Efforts japonais pour s’attirer la Mongolie

En 1934, Kirov, le bras droit de Staline, fut assassiné. Son assassinat mena aux Grandes Purges de 1934-1938 afin d’éliminer tous les éléments antistaliniens. Les purges s’étendirent à la Mongolie et aux bouddhistes qui s’y trouvaient. Quand des incidents de frontière éclatèrent en 1935 entre les forces japonaises du Mandchoukouo et les troupes soviétiques stationnées en Mongolie, Staline accusa les grands lamas de Bouriatie et de Mongolie de collaborer avec les Japonais.
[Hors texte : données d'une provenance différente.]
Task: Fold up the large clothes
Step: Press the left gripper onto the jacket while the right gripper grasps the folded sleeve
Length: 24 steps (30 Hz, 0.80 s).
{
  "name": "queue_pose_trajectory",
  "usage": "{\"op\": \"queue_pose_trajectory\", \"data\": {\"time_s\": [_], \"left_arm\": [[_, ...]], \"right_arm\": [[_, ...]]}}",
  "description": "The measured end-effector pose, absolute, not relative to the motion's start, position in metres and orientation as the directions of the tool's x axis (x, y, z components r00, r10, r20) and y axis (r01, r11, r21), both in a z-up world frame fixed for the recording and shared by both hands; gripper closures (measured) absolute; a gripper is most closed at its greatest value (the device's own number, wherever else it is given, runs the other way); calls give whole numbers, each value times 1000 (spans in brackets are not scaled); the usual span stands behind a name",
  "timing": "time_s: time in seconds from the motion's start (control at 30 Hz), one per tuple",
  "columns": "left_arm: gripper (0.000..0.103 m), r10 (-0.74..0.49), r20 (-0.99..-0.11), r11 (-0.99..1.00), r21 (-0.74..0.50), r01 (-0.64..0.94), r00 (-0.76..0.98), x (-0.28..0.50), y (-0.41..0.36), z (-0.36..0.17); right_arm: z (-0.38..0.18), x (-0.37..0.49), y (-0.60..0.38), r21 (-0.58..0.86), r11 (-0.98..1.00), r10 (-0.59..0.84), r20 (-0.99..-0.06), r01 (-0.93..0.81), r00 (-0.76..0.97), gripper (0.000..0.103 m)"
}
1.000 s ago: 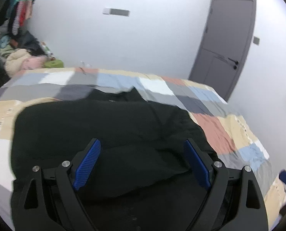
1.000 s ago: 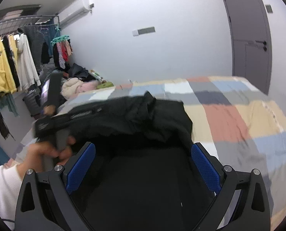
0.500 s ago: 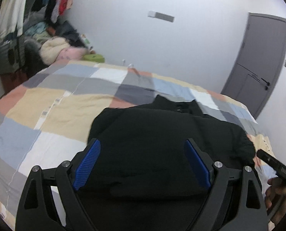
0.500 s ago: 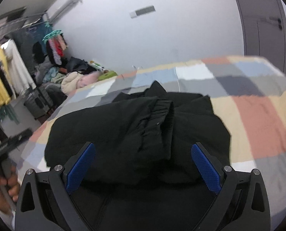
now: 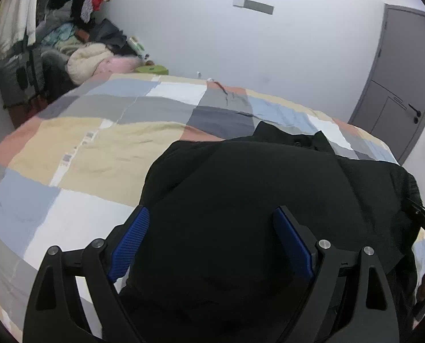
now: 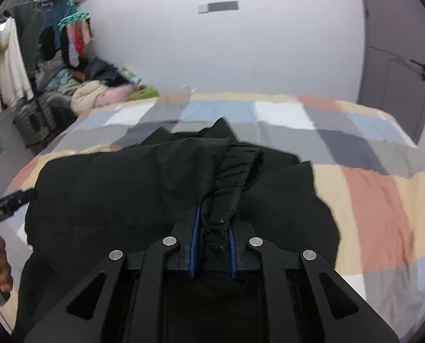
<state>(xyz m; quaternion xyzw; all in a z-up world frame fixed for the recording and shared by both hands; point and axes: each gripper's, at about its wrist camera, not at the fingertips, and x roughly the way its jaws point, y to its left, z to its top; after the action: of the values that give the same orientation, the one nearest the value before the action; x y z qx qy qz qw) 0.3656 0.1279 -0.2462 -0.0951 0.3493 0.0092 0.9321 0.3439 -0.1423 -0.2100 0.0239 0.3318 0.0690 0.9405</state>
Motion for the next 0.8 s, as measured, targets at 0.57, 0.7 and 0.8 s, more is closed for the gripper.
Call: {"op": "queue_pose_trajectory", "data": {"time_s": [0.57, 0.7, 0.8], "left_arm": [[13, -37, -734, 998, -57, -8, 678, 407, 100, -301], [11, -39, -736, 998, -64, -12, 676, 412, 98, -310], [10, -46, -736, 996, -81, -21, 675, 411, 98, -309]], "right_arm": [[-288, 377, -136, -20, 992, 76, -674, -122, 735, 81], [-298, 383, -135, -24, 990, 89, -664, -141, 742, 80], [-302, 387, -136, -12, 990, 93, -674, -137, 733, 80]]}}
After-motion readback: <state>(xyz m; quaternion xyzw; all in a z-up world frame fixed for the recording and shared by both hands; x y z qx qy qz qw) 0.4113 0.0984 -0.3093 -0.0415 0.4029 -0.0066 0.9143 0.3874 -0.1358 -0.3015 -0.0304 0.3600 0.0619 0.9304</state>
Pour gagner le soutien des Mongols, les Japonais utilisèrent une méthode éprouvée par le temps en prétendant que le Japon était Shambhala. Ils proposèrent de réinstaller le Neuvième Jebstundamba à Urga, avec la sanction de Lhassa, afin qu’il puisse agir comme point de ralliement d’un Mouvement pan-mongol qui inclurait la Bouriatie. En 1937, le Japon s’empara du reste de la Mongolie intérieure et du nord de la Chine. Staline accusa les hauts lamas bouriates et mongols de répandre la propagande japonaise à propos de Shambhala et entreprit des purges encore plus dures ainsi que la destruction de monastères. 
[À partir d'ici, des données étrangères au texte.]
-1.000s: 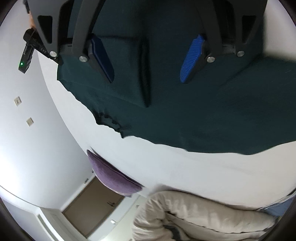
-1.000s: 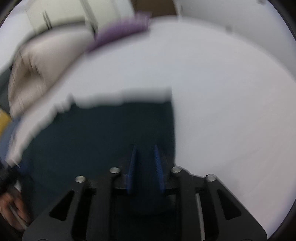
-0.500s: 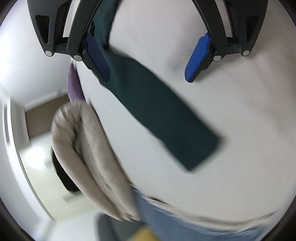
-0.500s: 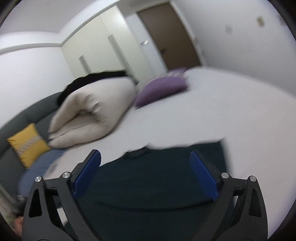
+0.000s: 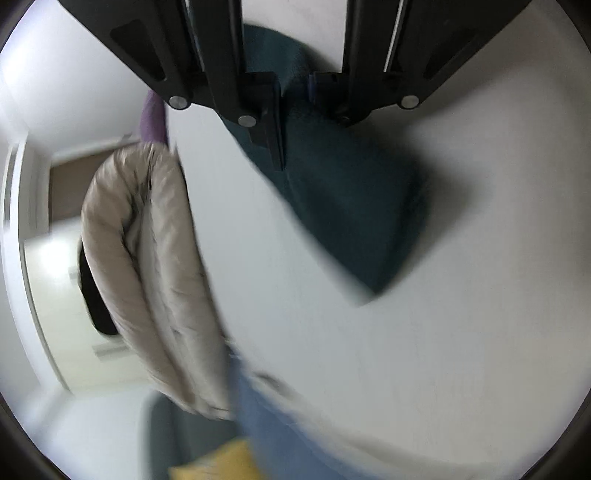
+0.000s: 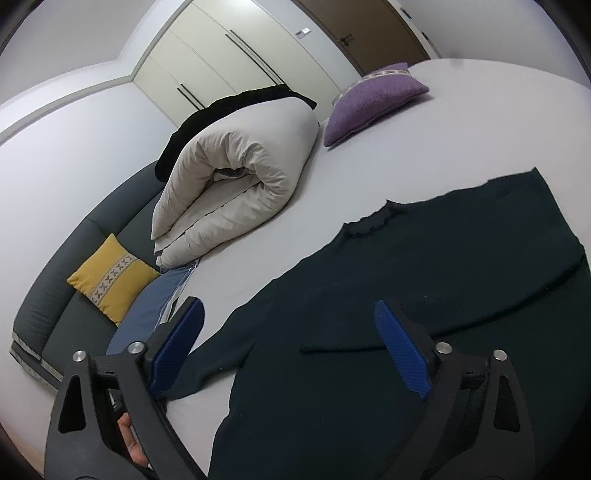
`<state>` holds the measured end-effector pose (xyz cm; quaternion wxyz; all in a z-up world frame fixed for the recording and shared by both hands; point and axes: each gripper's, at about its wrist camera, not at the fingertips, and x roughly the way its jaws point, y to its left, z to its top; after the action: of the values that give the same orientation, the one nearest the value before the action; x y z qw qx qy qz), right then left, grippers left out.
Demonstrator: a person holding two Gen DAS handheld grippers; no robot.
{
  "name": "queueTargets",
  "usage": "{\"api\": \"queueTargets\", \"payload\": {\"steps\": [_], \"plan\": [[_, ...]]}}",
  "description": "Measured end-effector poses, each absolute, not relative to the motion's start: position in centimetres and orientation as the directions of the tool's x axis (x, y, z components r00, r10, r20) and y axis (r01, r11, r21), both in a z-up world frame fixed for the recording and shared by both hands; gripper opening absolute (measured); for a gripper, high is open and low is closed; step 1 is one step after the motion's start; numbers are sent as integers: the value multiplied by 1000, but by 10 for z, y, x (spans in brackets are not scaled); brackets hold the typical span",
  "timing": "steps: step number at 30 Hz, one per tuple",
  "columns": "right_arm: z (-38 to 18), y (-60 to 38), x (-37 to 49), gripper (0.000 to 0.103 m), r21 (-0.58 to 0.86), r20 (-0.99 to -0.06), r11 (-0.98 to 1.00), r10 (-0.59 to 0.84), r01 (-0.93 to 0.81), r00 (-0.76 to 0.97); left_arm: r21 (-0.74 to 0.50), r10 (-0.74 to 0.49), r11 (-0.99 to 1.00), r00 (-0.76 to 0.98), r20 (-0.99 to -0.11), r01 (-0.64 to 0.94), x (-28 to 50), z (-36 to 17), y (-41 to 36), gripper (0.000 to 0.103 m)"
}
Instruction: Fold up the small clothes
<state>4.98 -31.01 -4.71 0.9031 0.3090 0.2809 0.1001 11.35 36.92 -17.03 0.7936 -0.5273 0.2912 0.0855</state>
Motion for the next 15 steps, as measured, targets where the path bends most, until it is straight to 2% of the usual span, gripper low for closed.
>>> {"api": "queueTargets", "payload": {"steps": [4, 9, 12, 15], "plan": [[-56, -346, 42, 86, 638, -451, 769, 331, 40, 829, -666, -189, 686, 812, -552, -293, 142, -111, 289, 9], [-70, -383, 23, 86, 652, -461, 753, 295, 94, 837, -363, -244, 931, 785, -569, 26, 164, -42, 121, 9], [-77, -405, 9, 86, 654, -462, 746, 260, 127, 848, -88, -240, 968, 756, -609, 236, 159, -38, -5, 10], [-84, -434, -7, 86, 665, -460, 728, 225, 166, 859, 165, -181, 916, 744, -643, 365, 144, -72, -102, 11]]}}
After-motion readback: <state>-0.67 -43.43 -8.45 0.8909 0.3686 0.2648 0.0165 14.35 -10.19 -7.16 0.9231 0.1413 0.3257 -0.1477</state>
En 1939, les Japonais envahirent la Mongolie extérieure, mais subirent une défaite de la part des armées combinées soviétique et mongole. À partir de ce moment-là, les Japonais tournèrent leur attention vers le sud en direction de l’Indochine et du Pacifique. Staline avait désormais les mains libres pour mener à terme sa répression du bouddhisme en Union soviétique et en Mongolie extérieure. Quand les forces soviétiques « libérèrent » le Mandchoukouo de l’emprise des Japonais en 1945, Staline étendit sa persécution du bouddhisme à ces territoires également. Ainsi, bien avant le régime communiste chinois, Staline avait déjà détruit la plupart des monastères bouddhiques de Mandchourie et de la Mongolie intérieure orientale. Dans cette région, le bouddhisme ne s’en remit jamais.